▶ _ASSIGNMENT_
When you reach a picture, skip it, and retype every line below exactly.

▶ _COLLECTED MATERIAL_
———
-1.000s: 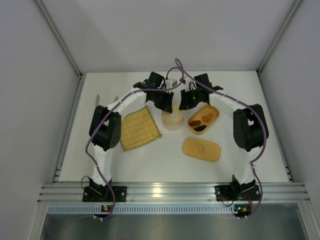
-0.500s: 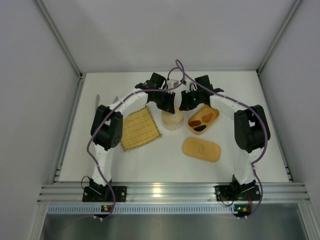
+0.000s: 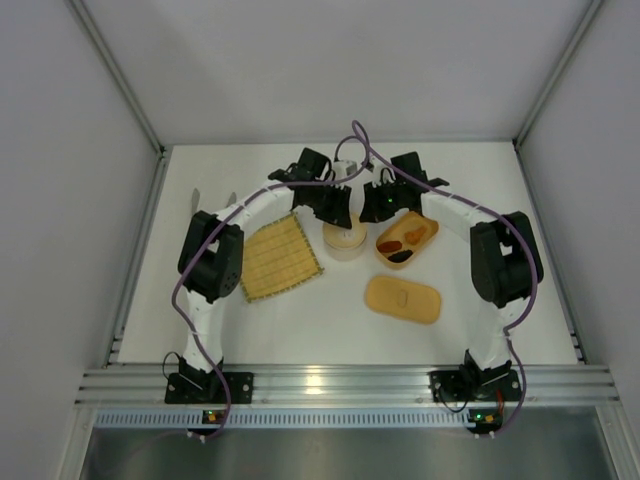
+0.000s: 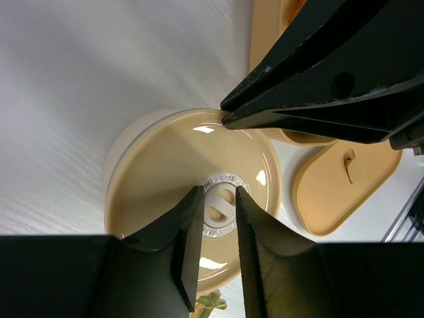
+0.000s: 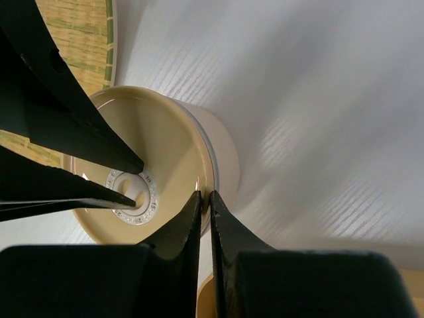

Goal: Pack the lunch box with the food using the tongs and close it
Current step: Close the box lid on the packing box.

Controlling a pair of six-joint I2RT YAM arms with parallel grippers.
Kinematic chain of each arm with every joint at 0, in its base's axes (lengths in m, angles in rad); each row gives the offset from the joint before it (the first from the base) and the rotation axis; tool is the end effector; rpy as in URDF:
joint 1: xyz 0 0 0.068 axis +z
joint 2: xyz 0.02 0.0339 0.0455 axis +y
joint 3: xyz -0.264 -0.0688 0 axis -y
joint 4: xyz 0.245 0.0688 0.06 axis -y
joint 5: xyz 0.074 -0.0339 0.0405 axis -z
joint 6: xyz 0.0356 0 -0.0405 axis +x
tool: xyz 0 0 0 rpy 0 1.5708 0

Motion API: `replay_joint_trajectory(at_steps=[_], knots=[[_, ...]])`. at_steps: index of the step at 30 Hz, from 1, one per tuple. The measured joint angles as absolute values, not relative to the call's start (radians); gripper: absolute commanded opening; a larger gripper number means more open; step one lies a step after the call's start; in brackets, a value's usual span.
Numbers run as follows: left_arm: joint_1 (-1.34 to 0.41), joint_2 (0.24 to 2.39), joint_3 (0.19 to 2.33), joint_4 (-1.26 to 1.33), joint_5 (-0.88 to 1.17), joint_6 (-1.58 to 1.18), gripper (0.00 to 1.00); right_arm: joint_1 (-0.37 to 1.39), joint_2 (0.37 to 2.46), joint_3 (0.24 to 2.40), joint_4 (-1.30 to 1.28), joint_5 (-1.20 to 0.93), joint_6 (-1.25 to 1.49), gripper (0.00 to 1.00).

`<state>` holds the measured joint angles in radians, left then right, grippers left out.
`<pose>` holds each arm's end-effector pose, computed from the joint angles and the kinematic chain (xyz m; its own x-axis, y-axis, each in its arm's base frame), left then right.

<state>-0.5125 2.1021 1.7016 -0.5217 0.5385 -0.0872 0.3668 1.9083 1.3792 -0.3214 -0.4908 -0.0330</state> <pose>0.3971 -0.2444 0.2175 -0.7521 0.3374 -0.5662 0.6278 0.6280 -0.4598 0.3849 0.1658 0.2115 -0.6812 -0.2929 -0.6709 -0.6293 0.7025 0.3323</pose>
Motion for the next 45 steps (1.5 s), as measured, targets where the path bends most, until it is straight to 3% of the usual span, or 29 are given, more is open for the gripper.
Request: replay_joint_trajectory(at_steps=[7, 19, 45], knots=[[-0.510, 2.058, 1.701, -0.584, 0.434, -0.047, 0.36, 0.367, 1.906, 1.382, -0.332, -0.488, -0.033, 0.04], [-0.445, 1.990, 1.695, -0.636, 0.269, -0.006, 0.31, 0.367, 1.906, 1.383, -0.340, -0.488, -0.033, 0.04], [-0.448, 2.081, 1.736, -0.657, 0.408, 0.010, 0.29, 0.369, 1.906, 1.390, -0.364, -0.487, -0.034, 0.05]])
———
▶ _ANSWER AREA_
-1.000s: 
-0.500s: 
+0.000s: 
+0.000s: 
+0.000s: 

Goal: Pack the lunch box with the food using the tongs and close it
Current step: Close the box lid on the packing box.

Controlling a pair of six-joint I2RT YAM arms with parallel grippers.
Kinematic chain of each arm with every joint at 0, in its base's axes (lengths in m, angles in rad); each row gives the offset from the joint before it (the first from the base) and the rotation axis; tool is the end effector; rpy as in URDF:
joint 1: xyz 0 0 0.068 axis +z
joint 2: xyz 0.02 0.0339 0.0455 axis +y
joint 3: xyz -0.264 -0.0688 0 axis -y
joint 4: xyz 0.245 0.0688 0.06 axis -y
joint 5: xyz 0.074 -0.0339 0.0405 axis -z
joint 6: xyz 0.0356 0 -0.0405 axis +x
tool: xyz 0 0 0 rpy 0 1.5708 0

Motion API: `replay_joint_trajectory(at_steps=[_], knots=[[_, ...]])`. at_steps: index of the step at 30 Hz, from 1, one per tuple. The measured joint angles as absolute values, not relative to the call's start (radians); gripper: absolute commanded opening; a larger gripper number means more open; step one lies a step after the call's start; in brackets, a value's usual span.
Numbers run as follows: left_arm: joint_1 (-1.34 to 0.41), joint_2 (0.24 to 2.39), joint_3 (0.19 to 2.33), joint_4 (-1.26 to 1.33), joint_5 (-0.88 to 1.17), joint_6 (-1.58 to 1.18), gripper (0.00 to 1.00); right_arm: joint_1 (-0.37 to 1.39), joint_2 (0.37 to 2.46), joint_3 (0.24 to 2.40), joint_4 (-1.30 to 1.28), joint_5 (-1.20 to 0.93), joint_6 (-1.25 to 1.49), gripper (0.00 to 1.00).

`<state>` holds the measured joint angles in radians, left then right, grippers left out.
`<pose>` holds each arm's end-effector pose, computed from the joint angles and the kinematic chain (xyz m; its own x-axis, y-axis, each in its arm's base frame), left then right.

<state>-0.5125 2.1021 1.7016 -0.5217 0.5385 -0.0872 0.3668 1.9083 1.3792 -0.3214 -0.4908 -0.0330</state> <pose>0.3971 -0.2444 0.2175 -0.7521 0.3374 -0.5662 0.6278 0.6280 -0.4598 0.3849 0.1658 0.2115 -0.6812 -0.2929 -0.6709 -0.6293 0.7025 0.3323</pose>
Motion for the next 45 steps (1.5 s), as measured, targets where the path bends most, until it is straight to 3% of the usual span, or 29 are given, more is open for the gripper.
Request: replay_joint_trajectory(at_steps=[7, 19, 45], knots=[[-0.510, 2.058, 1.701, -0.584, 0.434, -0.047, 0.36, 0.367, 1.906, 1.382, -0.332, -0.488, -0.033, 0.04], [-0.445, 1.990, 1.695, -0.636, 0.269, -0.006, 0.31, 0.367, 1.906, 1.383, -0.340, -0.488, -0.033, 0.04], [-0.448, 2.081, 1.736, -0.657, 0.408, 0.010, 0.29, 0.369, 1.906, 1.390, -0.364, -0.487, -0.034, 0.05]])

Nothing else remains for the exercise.